Table 11 Robustness test results of indirect paths

cp is cp cp green cp
(1) (2) (3) (4) (5) (6)
dige 0.505*** 0.308*** 0.477*** 0.505*** 0.098 0.505***
(3.53) (2.20) (3.34) (3.53) (0.44) (3.53)
is 0.083***
(3.62)
green -0.048
(-1.78)
Spatial rho 0.105*** 0.101*** 0.105*** 0.106***
(3.71) (3.59) (3.71) (3.77)
控制变量
dige空间滞后项
控制变量空间滞后项
Loglikelihood 1978.873 1987.022 1978.873 1980.508
N 2272 2272 2272 2272 2272 2272

4.4.2 异质性分析

(1)城市区位异质性。由于各地区基础设施、数字经济发展水平均存在显著差异,因此不同区域的数字经济红利也表现出较大差异。据此将284个样本城市划分为东部和中西部两组,分析不同区域数字经济对城市工业碳生产率的作用效果异质性,结果如表12列(1)和(2)所示。直接效应和间接效应显示,东部地区数字经济对本地和邻地工业碳生产率均有显著的正向促进作用。东部地区数字经济发展较早且水平较高,这一优势条件不仅有助于本地数字经济发挥降碳效应,也对周边城市工业碳生产率具有显著辐射带动效应,数字红利得到充分释放。而中西部地区工业化特征显著,城市在基础设施、技术水平、经济发展等方面相对较弱,一方面需要向周边城市汲取资源,另一方面向周边城市转移高污染工业企业,以此谋求自身低碳发展,因此尚未表现出显著的溢出效应。
表12 异质性分析结果

Table 12 Heterogeneity analysis

变量名称 效应类型 cp
(1)东部地区 (2)中西部地区 (3)高人才集聚区 (4)低人才集聚区
dige 直接效应 0.868*** 0.395 0.955*** 0.350*
(8.23) (1.55) (8.01) (1.88)
间接效应 1.132** 0.363 -1.239*** 0.392
(2.52) (0.98) (-6.51) (1.13)
总效应 2.000*** 0.758*** -0.284* 0.742**
(4.93) (2.89) (-1.89) (2.61)
控制变量
(2)城市创新环境异质性。
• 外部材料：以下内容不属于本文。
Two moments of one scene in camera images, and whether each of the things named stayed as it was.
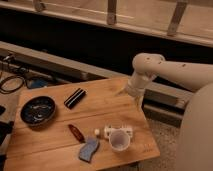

创新环境在促进经济增长和改善环境质量等方面具有重要作用,而人才环境是评价区域创新环境的重要维度之一。因此,参考韩璐等[12]的研究,选用人才集聚水平表征城市创新环境,据此将样本城市划分为高值和低值两组,分析数字经济对城市工业碳生产率的作用效果异质性,结果见表12列(3)和(4)。直接效应显示,人才集聚水平高值和低值区域,数字经济对本地工业碳生产率均有显著的促增效应,但高值区域作用效果更大。间接效应显示,高人才集聚区数字经济对周边城市工业碳生产率的影响存在显著虹吸效应,而低人才集聚区该溢出效果不显著,原因在于:高人才集聚区数字经济的发展吸引了更多周边城市人才流入,致使外围形成创新洼地,工业降碳面临人才短缺等瓶颈,因此表现出负向外溢效应;低人才集聚区本身创新环境相对较弱,数字经济的发展使研发人员等高知在本地得到重视与充分利用,致力于本地工业低碳转型,短期内无法产生外溢效应。

5 结论和政策建议

5.1 结论

数字经济作为一种以数字化技术为载体的新型经济形态,在催生数字化产业新业态、形成经济增长新动能的同时,也为工业绿色治理、节能减排提供了新机遇和新视角。以中国2011—2018年284个地级市面板数据为样本,揭示数字经济对工业碳生产率的赋能效应及其影响机制,并进一步探究数字经济红利释放的空间异质性。研究结论如下:
(1)中国城市工业碳生产率总体呈波动性提升态势,但仍存在显著异质性,约1/3的城市年均值颇低,存在巨大的碳减排潜力与空间。空间特征方面表现出高度空间自相关性,高高集聚和低低集聚现象显著,2018年高高集聚区范围进一步扩大,低值区域面积与城市数量明显缩小。
(2)数字经济可以赋能城市工业碳生产率,且存在明显的空间溢出效应,即本地数字经济水平的提升会通过溢出效应促进周边城市工业碳生产率增加。
(3)数字经济能够通过产业结构优化间接释放经济与环境的双重红利,然而绿色技术创新在此过程中尚未发挥机制作用。
(4)城市区位与创新环境异质性条件下,数字经济对城市工业碳生产率的赋能效应存在空间异质性。具体来讲,数字经济的正向外溢效应只在东部地区得到体现,高人才集聚区表现为负向外溢效应,而中西部和低人才集聚区尚未表现出数字红利的外溢效应。

5.2 政策建议

为了充分发挥数字经济对城市工业碳生产率的赋能效应,加快形成区域工业减碳合力,基于以上结论得到如下政策建议:
(1)充分考虑空间特征,因地制宜制定工业绿色减排方针。各城市应立足于自身发展优势与产业模式,增强效率高值城市的辐射带动作用,通过数字化、绿色化手段引导高排低效城市加快产业转型升级,以消除区域发展不均衡现象。同时,工业领域要加大绿色技术投入,激发与培育减碳新动能以加快区域协同减碳,从而逐步缩小工业碳生产率差距,促进工业绿色协同发展。
(2)挖掘数字经济减排潜力,助力城市工业低碳转型。强化工业互联网、工业大数据中心等新型基础设施建设,深化数字经济与传统工业领域的相互融合与渗透,推动工业完成变绿计划与减碳目标。另外,利用数字经济催生的新动能助力工业数字化与低碳化转变,依托数字化技术通过优化要素配置与能源消费结构等方式缓解工业对生态环境的压力,充分释放数字降碳红利。
(3)完善数字经济赋能结构与创新机制,提高城市工业降碳增量。充分发挥数字经济发展在优化生产流程、提高产能效率、加快信息传递等方面的潜力,合理优化布局城市产业体系,在保证产业质量与可持续性的前提下,引导产业结构向智能化、信息化等高级化方向转型。以数字技术为支撑,聚焦开展减碳节能技术研发工作,促进数字经济绿色技术创新红利的释放,激发创新在城市工业碳生产率改善中的赋能作用。
(4)破除数字经济与工业减碳城市壁垒,加强空间联动机制构建。利用数字经济环境红利的空间溢出效应,提升其在工业碳生产率方面的空间贡献。基于城市地理背景、创新环境等特点,加强城市间的交流合作机制,高数字化城市充分发挥其辐射带动作用,而低数字化城市调动自身主观能动性,积极探寻工业增绿提效先进措施与经验,探索合适的工业低碳转型路径,促进城市工业碳生产率协同提升。